* **THE TASK**:
Please repeat, from the entries that follow, the lines from the one containing "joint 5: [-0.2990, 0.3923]" through the one containing "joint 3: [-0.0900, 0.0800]" exactly, adding nothing.
***** AVAILABLE RECORDS
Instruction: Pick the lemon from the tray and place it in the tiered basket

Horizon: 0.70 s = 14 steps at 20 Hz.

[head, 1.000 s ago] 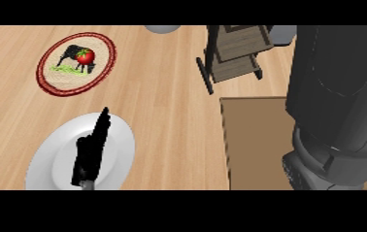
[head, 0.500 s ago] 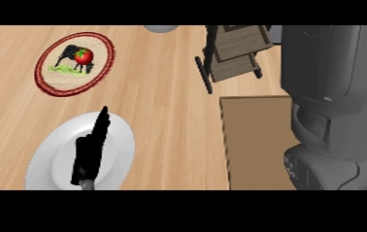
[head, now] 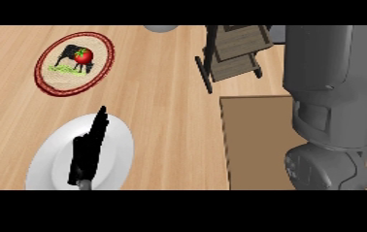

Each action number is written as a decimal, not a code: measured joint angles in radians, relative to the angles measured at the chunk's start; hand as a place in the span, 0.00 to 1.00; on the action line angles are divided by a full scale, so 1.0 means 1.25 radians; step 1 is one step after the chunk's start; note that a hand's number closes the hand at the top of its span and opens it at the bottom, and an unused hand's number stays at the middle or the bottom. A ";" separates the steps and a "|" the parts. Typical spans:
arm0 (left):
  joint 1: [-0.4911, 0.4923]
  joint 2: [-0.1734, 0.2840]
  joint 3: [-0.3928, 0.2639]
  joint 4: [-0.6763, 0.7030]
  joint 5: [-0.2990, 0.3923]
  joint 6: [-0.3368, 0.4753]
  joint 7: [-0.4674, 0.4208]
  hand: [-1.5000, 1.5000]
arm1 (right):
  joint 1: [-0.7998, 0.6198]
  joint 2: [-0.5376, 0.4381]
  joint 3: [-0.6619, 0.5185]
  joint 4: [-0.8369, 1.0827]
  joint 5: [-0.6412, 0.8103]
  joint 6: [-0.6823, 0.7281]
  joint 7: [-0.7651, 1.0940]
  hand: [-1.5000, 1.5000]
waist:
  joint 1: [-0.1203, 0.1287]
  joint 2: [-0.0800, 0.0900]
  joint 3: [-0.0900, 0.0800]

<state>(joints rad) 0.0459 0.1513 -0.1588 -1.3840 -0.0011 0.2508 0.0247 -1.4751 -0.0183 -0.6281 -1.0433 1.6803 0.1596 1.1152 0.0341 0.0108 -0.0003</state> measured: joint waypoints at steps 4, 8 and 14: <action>0.000 -0.001 0.001 0.007 0.000 -0.003 -0.007 0.50 | 0.011 0.007 -0.044 -0.012 -0.055 -0.111 -0.009 0.00 | 0.004 0.000 0.000; -0.012 -0.003 -0.001 0.001 -0.004 -0.001 0.011 0.50 | 0.016 0.010 -0.059 -0.013 -0.091 -0.237 -0.031 0.00 | 0.007 0.000 0.000; -0.008 -0.006 0.005 0.011 -0.003 -0.002 0.007 0.50 | 0.019 0.011 -0.042 -0.034 -0.079 -0.401 -0.060 0.00 | -0.001 -0.003 0.000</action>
<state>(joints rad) 0.0358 0.1440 -0.1532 -1.3699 -0.0045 0.2484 0.0338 -1.4516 -0.0041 -0.6807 -1.0852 1.5811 -0.3413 1.0400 0.0331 0.0073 -0.0009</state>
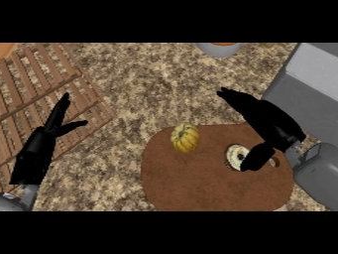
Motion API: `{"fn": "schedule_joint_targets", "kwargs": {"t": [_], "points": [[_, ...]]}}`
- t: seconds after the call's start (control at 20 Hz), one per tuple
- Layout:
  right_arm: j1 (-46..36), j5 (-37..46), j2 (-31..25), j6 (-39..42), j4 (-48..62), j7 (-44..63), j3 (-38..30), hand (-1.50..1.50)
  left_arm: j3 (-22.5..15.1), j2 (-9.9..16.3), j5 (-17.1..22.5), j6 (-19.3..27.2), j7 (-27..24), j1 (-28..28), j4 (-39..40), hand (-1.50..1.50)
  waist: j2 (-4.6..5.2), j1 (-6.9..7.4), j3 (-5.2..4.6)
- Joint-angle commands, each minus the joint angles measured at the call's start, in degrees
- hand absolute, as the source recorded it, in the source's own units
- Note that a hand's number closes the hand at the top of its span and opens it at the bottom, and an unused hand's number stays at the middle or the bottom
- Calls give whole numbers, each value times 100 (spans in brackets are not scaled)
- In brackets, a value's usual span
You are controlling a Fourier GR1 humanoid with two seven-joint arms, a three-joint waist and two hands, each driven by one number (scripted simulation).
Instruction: Pick the squash from the cutting board and place it in the cardboard box
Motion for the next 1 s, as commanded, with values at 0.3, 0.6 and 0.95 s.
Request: {"fn": "schedule_joint_targets", "kwargs": {"t": [0.3,0.6,0.95], "points": [[-1292,-113,153,2247,506,1610,687,-150,504,505,-233,296,352,18,868,0,132,285,-73],[-1719,-553,930,3034,1011,2422,759,-150,532,447,-270,358,380,-18,953,0,114,144,-59],[-2294,-529,1742,3392,1817,2917,815,-150,482,432,-316,365,354,36,968,0,136,133,-52]]}}
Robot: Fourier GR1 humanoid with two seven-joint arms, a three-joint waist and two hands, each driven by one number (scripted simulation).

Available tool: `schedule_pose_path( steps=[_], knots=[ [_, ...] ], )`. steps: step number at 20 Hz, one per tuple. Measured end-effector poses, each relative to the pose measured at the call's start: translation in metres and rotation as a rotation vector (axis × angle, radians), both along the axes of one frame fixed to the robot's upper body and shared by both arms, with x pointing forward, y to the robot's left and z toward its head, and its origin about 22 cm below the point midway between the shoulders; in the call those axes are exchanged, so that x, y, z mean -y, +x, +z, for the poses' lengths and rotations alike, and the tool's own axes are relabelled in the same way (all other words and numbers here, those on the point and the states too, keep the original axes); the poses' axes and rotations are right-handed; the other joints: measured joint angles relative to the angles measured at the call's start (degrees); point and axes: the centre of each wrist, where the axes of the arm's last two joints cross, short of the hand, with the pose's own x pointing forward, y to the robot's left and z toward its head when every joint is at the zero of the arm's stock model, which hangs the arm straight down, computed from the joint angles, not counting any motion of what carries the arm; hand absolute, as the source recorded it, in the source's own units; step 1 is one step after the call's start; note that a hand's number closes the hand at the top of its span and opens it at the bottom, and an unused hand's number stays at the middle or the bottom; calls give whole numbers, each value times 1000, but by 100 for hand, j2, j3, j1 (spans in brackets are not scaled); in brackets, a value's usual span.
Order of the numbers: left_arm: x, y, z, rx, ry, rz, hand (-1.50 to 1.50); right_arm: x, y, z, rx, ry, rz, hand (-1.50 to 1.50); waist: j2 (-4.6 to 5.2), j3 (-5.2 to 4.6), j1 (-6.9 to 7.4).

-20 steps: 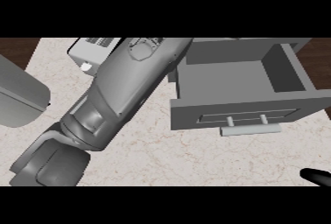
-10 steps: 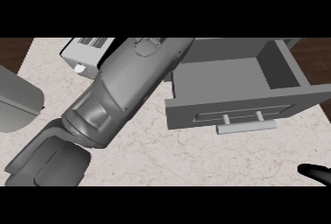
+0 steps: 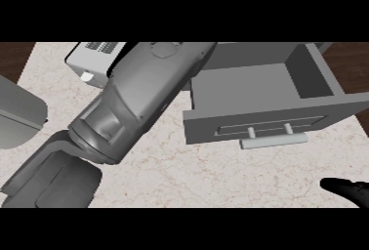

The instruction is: Pick up the can, place it into the drawer and close the drawer

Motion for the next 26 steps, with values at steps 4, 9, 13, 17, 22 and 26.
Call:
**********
* **WRITTEN SOLUTION**:
  joint 5: [-0.2990, 0.3923]
  joint 6: [-0.3368, 0.4753]
  joint 7: [-0.4674, 0.4208]
  hand: [-1.5000, 1.5000]
arm1 (right):
  joint 1: [-0.7998, 0.6198]
  joint 2: [-0.5376, 0.4381]
  joint 3: [-0.6619, 0.5185]
  joint 4: [-0.8369, 1.0827]
  joint 5: [-0.6412, 0.8103]
  joint 6: [-0.6823, 0.7281]
  joint 7: [-0.7651, 1.0940]
  hand: [-1.5000, 1.5000]
waist:
  joint 1: [-0.1203, 0.1287]
  joint 2: [-0.0800, 0.0900]
  joint 3: [-0.0900, 0.0800]

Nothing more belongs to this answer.